# Passport 8500 x50 hardwiring question



## Yellowsentragirl (Dec 30, 2003)

I know this is the audio section but i figured it was the closest to this. I just got a Passport 8500 x50 and i plan on hardwiring it in and putting it right above my rearview mirror. I've done alot of research and it looks like that is a decent place to put it.

BUT...while doing my research i saw this quote:
"Hey man,

Super easy to do...do you have the hardwire kit supplied by passport? 

If not you can just use a phone cord to do it."

I haven't bought the hardwiring kit [one freakin cord] so I was wondering if anyone with good technical knowledge knows if this would work. A write up I found here says use a 12" or so jumper phone cord (2 line).

will it work?


----------



## SentraStyleEMW (Aug 15, 2002)

Yellowsentragirl said:


> I know this is the audio section but i figured it was the closest to this. I just got a Passport 8500 x50 and i plan on hardwiring it in and putting it right above my rearview mirror. I've done alot of research and it looks like that is a decent place to put it.
> 
> BUT...while doing my research i saw this quote:
> "Hey man,
> ...


I think the passport 8500 operates off of 6 volts rather than 12 volts (there is a converter in the power plug)...that is why they offer the hardwire kit and you can't just chop off the end of the cig lighter plug and wire it in.


----------



## Yellowsentragirl (Dec 30, 2003)

SentraStyleEMW said:


> I think the passport 8500 operates off of 6 volts rather than 12 volts (there is a converter in the power plug)...that is why they offer the hardwire kit and you can't just chop off the end of the cig lighter plug and wire it in.

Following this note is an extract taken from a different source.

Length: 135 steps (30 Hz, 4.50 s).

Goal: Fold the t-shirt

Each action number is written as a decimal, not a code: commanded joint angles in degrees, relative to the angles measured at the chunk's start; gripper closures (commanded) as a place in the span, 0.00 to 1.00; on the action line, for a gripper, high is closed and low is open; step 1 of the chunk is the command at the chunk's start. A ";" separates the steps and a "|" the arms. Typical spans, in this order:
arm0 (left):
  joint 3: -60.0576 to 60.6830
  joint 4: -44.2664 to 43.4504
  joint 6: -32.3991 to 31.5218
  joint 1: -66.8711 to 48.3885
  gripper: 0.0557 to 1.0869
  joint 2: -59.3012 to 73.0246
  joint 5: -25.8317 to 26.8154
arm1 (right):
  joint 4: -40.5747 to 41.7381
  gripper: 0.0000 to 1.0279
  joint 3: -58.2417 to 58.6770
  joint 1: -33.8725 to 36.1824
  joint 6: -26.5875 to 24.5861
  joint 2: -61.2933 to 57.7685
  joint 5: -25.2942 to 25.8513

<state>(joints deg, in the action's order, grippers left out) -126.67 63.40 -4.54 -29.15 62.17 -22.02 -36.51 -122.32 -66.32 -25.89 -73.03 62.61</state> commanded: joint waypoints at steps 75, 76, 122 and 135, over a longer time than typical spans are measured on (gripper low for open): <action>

nope the passport runs off 12 volts DC negative ground only


----------



## Zac (Mar 10, 2004)

The hard wire is like 15 bucks and it comes with a custom kill switch. The link in my car domain site has a page on it. Buy it so you dont fry a 300+ dollar investment and mount the kill switch where I did. You will be so happy you did late.

-Zac-


----------



## Yellowsentragirl (Dec 30, 2003)

NickZac said:


> The hard wire is like 15 bucks and it comes with a custom kill switch. The link in my car domain site has a page on it. Buy it so you dont fry a 300+ dollar investment and mount the kill switch where I did. You will be so happy you did late.
> 
> -Zac-


Well we installed it yesterday using a typical 2 line phone cord with a RJ11 end. It was sorta easy. You match up the phone cord end to the passport's cord end and then cut the other end of the phone cord. Red is positive, black is ground and the yellow and blue are for the LEDs so you ignore them. Then we took off the sunroof control and lights thing and patched the red wire to the green dome wire [it's a little tricky to find the right one] and ground the black. we used a fuse holder thing [sorry i can't remember the name of it, it's early] so there won't be any power surges to the detector and i mounted the detector above my mirror on that stupid bumpy tinted part. Had to use 2 part epoxy to stick the suction cups to the windshield.

but it looks awesome.


----------



## Zac (Mar 10, 2004)

sweetness. where did you draw the power from? and you needed epoxy to get it on?!?! yikes...i have mine fall occasionally but i'de be scared to use epoxy on the interior glass.


----------



## Yellowsentragirl (Dec 30, 2003)

So an update...the black IS NOT the ground wire strangely...it's the green wire. I drew power from the sunroof. 

I wanted to mount it above my rear mirror and i have that stupid bumpy tint right there and it would not razor off...so epoxy work.

why wouldn't you want to use it on the interior glass?


----------



## Punkrocka436 (Jul 8, 2003)

i did this, but i just used the direct wire smart cord. It was 30 dollars, has the LED's, and i didnt have to cut anything. Just wired it to acc+


----------



## Yellowsentragirl (Dec 30, 2003)

yeah but i didn't want to spend 30+ more or care about LEDs...this was just easier and cheaper. Plus it's kind of cool that a phone cord works...


----------